I would make the lists that i would call the average lists firsts.
like empire, they arnt bad at anything and arnt great at anything, they are average.
you look at an army list in WMM that fits how empire is played, tweak it, and then you "set it in stone".
Now you have something to revolve around.
next you go out on a tangent, you take a list that is the extremest in one aspect.
Lets say, for the sake of argument, that woodelven gladeguard is the most allround powerful ranged unit in the game. By settings its rules we now have an average and a maximum we can now fit units in between those two.
we also get a unit that is the worst ranged unit (that still has ranged weaponry), and set it as minimum.
we do this with all aspects of the game and using warmaster FB as a loose guide when it comes to abilities and costs.
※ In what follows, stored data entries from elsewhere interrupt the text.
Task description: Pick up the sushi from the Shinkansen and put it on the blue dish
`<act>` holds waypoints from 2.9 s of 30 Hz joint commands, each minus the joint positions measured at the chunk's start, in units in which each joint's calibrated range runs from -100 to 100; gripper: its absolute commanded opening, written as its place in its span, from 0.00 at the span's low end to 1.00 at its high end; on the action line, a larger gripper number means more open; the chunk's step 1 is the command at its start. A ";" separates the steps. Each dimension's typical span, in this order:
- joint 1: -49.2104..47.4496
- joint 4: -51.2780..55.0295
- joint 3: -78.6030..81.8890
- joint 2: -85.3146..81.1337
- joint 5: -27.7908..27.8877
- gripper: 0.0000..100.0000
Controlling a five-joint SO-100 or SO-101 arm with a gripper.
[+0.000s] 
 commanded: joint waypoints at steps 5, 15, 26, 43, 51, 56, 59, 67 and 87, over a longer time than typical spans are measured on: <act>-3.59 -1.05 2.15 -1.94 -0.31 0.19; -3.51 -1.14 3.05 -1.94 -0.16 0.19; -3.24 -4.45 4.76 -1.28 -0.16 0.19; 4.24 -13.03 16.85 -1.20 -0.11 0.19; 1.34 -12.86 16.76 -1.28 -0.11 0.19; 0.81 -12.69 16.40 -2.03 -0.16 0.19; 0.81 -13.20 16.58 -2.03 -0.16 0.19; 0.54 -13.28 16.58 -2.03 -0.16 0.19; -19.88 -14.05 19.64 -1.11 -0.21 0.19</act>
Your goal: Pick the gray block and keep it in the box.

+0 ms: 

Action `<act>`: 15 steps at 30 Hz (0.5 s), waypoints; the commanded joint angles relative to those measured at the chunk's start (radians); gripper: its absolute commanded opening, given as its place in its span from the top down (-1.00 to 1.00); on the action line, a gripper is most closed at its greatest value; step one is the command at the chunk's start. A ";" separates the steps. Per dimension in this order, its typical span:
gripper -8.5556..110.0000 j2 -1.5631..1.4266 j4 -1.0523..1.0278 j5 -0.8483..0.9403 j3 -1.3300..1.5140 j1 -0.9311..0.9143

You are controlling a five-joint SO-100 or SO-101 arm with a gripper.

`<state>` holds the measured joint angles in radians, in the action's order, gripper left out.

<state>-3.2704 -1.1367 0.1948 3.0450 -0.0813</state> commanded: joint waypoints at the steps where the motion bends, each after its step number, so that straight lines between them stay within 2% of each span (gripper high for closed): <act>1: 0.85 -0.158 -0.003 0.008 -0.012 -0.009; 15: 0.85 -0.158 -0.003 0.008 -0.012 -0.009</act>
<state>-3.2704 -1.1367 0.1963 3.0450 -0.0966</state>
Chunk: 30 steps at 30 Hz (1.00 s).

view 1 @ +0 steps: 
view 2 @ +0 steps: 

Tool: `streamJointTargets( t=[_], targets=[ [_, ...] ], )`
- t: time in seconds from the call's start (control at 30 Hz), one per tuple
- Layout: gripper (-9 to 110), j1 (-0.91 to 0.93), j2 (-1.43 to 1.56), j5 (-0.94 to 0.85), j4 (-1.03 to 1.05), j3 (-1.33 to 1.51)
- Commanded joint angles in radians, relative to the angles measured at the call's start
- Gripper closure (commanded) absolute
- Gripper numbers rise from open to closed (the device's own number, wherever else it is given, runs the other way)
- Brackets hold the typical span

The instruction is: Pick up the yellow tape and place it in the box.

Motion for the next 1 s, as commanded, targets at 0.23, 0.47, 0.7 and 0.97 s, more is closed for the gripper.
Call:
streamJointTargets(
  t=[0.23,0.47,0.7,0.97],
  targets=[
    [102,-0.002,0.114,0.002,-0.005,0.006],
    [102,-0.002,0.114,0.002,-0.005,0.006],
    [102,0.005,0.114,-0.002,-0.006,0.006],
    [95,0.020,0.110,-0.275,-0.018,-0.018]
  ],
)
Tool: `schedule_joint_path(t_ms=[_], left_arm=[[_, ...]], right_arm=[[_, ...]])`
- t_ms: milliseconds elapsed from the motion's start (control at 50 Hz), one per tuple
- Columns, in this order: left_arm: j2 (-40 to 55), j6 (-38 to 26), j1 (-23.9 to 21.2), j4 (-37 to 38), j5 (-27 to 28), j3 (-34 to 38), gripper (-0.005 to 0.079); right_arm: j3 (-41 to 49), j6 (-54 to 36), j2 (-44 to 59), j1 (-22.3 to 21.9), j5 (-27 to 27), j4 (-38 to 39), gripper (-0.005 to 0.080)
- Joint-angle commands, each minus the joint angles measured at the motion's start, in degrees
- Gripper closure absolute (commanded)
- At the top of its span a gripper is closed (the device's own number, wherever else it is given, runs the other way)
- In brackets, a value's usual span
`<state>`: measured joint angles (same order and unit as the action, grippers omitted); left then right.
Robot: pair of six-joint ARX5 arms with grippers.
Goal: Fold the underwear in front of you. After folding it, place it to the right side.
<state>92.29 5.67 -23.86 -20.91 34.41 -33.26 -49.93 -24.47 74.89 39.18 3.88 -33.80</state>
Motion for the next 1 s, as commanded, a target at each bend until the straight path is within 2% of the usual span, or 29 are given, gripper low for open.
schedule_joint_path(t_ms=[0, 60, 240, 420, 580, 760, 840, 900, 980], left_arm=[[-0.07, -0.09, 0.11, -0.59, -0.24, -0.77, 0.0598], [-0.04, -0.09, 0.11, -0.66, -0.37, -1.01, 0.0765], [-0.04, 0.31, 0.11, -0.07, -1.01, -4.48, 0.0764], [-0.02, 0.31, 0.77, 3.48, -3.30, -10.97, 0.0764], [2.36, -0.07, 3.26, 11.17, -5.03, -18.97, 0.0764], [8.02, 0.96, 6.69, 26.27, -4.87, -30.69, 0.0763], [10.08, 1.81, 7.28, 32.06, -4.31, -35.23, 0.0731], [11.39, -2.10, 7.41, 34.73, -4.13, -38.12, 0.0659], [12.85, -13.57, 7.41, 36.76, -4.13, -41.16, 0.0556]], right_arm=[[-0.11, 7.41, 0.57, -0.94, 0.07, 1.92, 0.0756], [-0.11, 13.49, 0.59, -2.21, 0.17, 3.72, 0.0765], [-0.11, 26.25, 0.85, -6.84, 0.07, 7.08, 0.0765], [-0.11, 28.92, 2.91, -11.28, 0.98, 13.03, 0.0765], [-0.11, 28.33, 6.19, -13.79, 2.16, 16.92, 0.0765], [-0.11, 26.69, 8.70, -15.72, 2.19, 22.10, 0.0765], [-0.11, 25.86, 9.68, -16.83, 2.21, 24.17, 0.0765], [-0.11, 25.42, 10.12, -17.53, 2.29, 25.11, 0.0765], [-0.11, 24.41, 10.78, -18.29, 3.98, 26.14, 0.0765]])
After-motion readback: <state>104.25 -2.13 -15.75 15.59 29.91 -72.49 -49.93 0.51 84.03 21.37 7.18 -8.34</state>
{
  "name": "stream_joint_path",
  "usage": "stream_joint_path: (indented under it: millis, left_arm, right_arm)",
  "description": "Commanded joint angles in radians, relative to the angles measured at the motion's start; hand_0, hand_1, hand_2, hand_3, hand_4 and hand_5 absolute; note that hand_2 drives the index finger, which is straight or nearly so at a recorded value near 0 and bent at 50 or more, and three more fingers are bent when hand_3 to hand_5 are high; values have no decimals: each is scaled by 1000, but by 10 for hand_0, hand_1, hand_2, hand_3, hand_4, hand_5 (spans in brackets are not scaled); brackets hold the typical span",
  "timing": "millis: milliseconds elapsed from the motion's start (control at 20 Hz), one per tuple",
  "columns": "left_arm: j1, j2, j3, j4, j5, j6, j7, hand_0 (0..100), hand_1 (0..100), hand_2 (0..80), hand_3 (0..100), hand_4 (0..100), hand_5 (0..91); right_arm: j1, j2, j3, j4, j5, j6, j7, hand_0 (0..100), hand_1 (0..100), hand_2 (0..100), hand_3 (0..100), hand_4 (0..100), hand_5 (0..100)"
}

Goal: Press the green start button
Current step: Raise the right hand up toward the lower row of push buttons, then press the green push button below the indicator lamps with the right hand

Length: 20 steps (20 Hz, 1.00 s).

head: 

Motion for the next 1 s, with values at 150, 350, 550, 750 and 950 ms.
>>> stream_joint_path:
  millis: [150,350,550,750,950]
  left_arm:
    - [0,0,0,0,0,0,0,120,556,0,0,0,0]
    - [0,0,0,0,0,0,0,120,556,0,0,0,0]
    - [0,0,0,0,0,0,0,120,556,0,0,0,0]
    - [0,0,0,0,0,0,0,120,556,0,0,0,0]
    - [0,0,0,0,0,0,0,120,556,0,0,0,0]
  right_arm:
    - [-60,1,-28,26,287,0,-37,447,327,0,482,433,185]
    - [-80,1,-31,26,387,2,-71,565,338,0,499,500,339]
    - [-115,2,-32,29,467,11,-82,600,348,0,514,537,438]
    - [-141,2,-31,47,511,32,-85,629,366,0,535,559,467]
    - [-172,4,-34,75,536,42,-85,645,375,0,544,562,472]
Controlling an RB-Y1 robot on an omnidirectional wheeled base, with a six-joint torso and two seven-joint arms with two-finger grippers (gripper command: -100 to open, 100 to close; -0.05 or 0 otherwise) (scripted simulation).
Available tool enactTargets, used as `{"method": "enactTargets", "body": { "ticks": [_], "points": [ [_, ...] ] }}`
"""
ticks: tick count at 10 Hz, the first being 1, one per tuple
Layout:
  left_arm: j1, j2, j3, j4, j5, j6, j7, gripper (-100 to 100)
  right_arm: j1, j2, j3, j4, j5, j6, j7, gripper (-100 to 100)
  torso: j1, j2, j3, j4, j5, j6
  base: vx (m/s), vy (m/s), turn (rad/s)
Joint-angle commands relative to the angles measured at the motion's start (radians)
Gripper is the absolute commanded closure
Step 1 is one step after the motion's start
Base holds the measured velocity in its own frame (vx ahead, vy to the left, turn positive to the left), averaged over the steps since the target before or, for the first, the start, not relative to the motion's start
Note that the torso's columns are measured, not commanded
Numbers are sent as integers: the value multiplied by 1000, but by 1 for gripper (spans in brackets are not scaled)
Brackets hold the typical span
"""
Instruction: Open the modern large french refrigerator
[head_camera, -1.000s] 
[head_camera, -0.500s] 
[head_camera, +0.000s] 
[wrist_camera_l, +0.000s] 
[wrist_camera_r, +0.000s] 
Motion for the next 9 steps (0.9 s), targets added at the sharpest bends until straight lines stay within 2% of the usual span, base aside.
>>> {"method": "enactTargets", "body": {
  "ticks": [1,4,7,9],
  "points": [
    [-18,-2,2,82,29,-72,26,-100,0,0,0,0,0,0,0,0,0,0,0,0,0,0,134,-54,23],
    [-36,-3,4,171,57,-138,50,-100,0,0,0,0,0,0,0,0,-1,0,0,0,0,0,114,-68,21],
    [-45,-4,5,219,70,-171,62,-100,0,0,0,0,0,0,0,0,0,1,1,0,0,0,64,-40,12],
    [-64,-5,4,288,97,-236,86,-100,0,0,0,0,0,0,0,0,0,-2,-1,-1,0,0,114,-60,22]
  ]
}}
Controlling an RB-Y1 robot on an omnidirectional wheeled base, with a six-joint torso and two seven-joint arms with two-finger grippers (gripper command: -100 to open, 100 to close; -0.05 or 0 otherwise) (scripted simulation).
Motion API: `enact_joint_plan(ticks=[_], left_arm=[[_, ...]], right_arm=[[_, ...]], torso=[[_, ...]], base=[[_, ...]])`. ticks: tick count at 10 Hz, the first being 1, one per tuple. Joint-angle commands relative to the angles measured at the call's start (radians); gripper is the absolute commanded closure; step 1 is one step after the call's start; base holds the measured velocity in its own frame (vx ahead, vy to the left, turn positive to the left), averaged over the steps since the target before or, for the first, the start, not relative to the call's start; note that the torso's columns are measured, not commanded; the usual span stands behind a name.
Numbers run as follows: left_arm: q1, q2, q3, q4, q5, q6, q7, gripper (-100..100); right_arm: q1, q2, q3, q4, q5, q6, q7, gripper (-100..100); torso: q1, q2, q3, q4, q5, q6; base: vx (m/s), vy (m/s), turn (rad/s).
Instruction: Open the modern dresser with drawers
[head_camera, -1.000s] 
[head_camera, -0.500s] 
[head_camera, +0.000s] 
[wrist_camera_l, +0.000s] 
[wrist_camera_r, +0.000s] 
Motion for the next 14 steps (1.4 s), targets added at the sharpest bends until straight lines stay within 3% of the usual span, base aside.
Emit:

now we flesh out the army lists, those things not present in WMM are added as is in WMFB and noted that their abilities and value are to be playtested.
we now get a first run of armylists, now start the playtesting.
One thing that could be done is to set the rule that any WMM army should be able to face any of the new armies in a balanced game...
During playtesting notes are taken on how things perform, players are to cheat and break the system as much as possible to find loopholes and broken rules.
you slowly patch the game up and try to keep the patching simple.
also, when patching, do minimal change. take the way you want to change something, and then cut that change down to half.
and then hopefully in the end you have a balanced game.